Vie chère aux Antilles : le groupe GBH plaide pour une réforme axée sur les revenus et l'emploi
Ce mardi 10 février, l’Autorité de la concurrence a écarté l'existence de "surmarges" en Martinique, pointant des profits souvent inférieurs à l'Hexagone. Si elle prône neuf mesures de transparence, l'instance lie les prix élevés à des coûts structurels. Pour le groupe GBH, ce constat doit réorienter le débat vers le vrai sujet : le niveau des revenus et la production locale.
Pourquoi les prix restent-ils si élevés aux Antilles ? Selon l’Autorité de la concurrence, les marges des grossistes et de la grande distribution ne seraient pas le principal problème.
Dans un avis publié cette semaine, l'autorité pointe plutôt des causes structurelles : une dépendance aux importations, des coûts logistiques ainsi que le problème de la fiscalité locale et de la étroitesse du marché.
"Il n'existe pas de surmarge dans la distribution locale"
L’Autorité de la concurrence dénonce aussi des contrôles insuffisants et un manque de transparence.

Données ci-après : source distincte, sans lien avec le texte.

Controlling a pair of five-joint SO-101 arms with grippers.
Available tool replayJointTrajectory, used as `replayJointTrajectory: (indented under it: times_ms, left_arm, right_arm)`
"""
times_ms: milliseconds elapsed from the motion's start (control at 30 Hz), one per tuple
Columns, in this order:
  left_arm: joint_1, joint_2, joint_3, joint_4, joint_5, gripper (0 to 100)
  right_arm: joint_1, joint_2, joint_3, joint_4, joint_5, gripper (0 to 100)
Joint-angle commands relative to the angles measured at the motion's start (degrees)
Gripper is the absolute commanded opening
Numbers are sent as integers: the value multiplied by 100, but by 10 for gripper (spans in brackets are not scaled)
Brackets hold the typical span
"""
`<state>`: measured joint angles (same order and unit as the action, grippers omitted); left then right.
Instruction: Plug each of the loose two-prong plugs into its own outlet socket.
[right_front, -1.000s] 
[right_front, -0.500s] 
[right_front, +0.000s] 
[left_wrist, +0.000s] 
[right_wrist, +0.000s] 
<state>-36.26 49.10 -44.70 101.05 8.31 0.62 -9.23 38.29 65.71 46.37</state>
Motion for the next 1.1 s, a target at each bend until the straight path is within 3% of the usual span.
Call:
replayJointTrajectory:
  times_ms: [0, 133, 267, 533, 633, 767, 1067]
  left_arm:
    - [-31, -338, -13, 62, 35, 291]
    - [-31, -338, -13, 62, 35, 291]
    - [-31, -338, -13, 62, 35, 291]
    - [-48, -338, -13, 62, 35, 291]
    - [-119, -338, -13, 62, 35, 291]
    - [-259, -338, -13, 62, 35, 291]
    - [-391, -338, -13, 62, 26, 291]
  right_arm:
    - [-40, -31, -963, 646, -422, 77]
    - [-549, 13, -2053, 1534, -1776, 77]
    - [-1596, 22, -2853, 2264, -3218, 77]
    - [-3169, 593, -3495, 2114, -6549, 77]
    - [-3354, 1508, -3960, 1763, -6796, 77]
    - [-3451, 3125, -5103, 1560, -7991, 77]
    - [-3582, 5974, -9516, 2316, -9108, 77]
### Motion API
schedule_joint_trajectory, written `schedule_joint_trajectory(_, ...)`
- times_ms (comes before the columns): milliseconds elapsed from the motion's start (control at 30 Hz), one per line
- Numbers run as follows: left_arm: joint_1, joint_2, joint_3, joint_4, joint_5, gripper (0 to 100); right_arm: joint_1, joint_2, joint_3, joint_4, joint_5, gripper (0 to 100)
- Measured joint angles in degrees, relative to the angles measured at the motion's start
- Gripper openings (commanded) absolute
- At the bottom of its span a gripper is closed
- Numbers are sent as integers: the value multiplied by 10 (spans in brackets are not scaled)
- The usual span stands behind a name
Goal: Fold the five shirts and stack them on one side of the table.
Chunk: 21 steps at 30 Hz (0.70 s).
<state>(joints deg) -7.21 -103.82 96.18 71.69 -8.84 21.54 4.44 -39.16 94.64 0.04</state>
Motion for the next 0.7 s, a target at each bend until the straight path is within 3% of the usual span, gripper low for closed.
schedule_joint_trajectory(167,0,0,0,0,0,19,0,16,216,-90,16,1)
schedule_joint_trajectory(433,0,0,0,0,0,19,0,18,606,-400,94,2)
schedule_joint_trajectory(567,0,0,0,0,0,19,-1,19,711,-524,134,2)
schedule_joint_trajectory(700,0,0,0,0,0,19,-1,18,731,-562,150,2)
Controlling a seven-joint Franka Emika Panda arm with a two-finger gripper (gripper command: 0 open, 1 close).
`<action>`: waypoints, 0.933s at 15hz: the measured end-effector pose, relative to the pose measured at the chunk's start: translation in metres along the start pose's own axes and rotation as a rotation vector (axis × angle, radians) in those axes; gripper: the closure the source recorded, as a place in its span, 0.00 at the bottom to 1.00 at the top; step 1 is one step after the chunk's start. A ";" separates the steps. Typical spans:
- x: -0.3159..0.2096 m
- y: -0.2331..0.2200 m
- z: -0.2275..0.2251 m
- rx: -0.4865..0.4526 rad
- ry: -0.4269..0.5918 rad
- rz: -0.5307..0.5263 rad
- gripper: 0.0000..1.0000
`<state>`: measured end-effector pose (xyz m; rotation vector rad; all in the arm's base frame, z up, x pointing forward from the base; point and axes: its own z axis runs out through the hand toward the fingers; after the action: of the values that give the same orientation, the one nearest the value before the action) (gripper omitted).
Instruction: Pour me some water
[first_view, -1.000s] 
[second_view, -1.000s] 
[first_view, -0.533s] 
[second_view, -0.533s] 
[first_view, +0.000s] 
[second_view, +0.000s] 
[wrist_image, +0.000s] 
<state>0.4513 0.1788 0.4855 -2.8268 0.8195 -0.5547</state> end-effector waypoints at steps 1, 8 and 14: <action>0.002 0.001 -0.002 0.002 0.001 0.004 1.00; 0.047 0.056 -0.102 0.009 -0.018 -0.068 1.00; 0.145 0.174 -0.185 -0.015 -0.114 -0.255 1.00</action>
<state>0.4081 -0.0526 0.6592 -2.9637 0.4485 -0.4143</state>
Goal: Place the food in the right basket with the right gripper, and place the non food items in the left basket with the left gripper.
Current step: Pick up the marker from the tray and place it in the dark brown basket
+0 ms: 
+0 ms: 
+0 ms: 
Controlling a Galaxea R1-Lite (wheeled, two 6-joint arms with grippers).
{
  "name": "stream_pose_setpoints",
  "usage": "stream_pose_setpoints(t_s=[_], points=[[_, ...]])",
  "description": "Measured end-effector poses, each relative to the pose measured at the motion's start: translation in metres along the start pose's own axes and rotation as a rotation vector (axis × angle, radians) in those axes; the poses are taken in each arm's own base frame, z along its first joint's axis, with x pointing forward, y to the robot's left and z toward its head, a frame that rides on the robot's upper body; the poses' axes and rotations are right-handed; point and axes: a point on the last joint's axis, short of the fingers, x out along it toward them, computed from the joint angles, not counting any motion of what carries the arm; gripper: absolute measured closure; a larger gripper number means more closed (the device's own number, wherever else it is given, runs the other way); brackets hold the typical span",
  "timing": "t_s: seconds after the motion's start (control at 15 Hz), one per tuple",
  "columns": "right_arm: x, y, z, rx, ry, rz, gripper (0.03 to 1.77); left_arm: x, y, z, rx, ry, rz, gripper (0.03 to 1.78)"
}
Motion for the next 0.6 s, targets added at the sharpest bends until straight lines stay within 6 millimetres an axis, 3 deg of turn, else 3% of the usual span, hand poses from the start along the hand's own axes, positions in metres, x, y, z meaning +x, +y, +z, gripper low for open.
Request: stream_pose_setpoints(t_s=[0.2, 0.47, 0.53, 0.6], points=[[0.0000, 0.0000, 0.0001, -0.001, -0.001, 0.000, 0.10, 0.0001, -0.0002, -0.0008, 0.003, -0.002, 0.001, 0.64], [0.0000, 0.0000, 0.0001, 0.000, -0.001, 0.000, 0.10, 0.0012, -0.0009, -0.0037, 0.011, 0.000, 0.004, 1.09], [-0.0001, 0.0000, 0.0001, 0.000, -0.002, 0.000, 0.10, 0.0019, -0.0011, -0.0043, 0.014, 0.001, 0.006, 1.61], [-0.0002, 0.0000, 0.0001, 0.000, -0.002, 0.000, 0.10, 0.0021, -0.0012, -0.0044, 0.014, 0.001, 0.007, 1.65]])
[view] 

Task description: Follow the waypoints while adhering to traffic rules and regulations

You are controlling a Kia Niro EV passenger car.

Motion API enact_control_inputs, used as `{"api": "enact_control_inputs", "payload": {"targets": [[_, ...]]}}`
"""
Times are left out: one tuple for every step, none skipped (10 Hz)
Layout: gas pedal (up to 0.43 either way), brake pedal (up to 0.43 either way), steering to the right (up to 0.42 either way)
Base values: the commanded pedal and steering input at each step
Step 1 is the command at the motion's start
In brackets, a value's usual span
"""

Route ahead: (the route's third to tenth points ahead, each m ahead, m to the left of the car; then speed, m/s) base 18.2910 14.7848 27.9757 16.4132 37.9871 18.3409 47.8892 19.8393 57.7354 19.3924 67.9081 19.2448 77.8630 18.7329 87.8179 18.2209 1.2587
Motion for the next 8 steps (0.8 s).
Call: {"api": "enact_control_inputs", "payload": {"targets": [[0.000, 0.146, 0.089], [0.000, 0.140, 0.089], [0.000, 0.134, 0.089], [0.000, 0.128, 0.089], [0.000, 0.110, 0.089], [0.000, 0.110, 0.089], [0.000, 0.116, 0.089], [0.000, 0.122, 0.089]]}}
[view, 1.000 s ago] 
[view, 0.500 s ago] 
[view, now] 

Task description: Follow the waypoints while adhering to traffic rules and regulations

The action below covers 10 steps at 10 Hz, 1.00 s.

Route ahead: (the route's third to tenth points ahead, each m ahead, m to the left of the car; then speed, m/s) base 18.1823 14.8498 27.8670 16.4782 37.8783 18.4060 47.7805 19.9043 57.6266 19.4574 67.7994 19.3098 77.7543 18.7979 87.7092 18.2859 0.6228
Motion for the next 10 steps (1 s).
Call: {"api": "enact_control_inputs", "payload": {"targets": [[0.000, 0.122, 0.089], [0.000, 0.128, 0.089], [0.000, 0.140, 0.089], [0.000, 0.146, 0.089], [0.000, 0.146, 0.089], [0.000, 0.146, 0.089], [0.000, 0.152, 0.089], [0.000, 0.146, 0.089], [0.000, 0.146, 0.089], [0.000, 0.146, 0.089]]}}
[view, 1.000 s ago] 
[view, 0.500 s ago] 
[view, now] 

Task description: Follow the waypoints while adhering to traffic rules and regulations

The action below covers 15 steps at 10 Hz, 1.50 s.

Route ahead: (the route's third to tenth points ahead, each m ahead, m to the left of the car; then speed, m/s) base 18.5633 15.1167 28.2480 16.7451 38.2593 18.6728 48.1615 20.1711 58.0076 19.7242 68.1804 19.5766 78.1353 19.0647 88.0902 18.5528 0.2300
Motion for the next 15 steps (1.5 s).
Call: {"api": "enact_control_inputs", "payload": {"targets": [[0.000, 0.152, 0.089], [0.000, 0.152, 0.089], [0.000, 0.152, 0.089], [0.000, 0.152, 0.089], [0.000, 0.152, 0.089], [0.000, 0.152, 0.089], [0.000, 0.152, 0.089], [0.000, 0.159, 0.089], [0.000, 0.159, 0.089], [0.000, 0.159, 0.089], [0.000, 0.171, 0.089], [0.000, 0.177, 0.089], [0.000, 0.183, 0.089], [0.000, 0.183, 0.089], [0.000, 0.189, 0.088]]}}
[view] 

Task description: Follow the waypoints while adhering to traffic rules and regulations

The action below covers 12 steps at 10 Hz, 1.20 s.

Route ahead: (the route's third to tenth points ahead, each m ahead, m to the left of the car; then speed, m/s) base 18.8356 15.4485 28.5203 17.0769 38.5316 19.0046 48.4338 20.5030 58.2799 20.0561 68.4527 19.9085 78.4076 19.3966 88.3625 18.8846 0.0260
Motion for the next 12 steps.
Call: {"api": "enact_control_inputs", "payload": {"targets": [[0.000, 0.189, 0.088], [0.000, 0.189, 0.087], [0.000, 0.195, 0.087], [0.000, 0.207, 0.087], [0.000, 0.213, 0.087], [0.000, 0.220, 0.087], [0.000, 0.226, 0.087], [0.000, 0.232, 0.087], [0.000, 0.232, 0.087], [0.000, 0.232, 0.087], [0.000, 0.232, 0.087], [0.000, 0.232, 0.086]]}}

Souvent pointé du doigt ces derniers mois, le groupe GBH se félicite de ces conclusions.
Pour Christophe Bermont, directeur des hypermarchés du groupe GBH, la résolution de la crise passera par une analyse lucide des marges et un soutien massif à la production locale :
Cet avis de l'Autorité de la concurrence, instance indépendante, vient de confirmer les conclusions de ses rapports de 2009 et 2019 : il n'existe pas de surmarge dans le secteur de la grande distribution locale. Le nouveau rapport sollicité par le Gouvernement en janvier 2025 établit une conformité des marges commerciales avec celles de l'Hexagone. Plus significatif encore, l'étude démontre que les marges nettes et les bénéfices réalisés sur notre territoire sont inférieurs à la moyenne nationale. J'espère que ce projet de loi prendra la mesure des constats établis de longue date et confortés par l'avis de l'ADLC. Il est impératif d'intégrer nos facteurs structurels : dépendance aux importations, coûts logistiques, fiscalité et étroitesse de nos marchés. Par ailleurs, je déplore que ce texte néglige la question des revenus. Comme le rappelait le CESER, 70 % de l'écart de prix s'explique par le différentiel de revenus entre l'Hexagone et l'Outre-mer. Pour lutter durablement contre la vie chère, nous devons impérativement muscler notre économie locale, notre industrie et l'emploi. C'est là le véritable moteur du développement de la Martinique.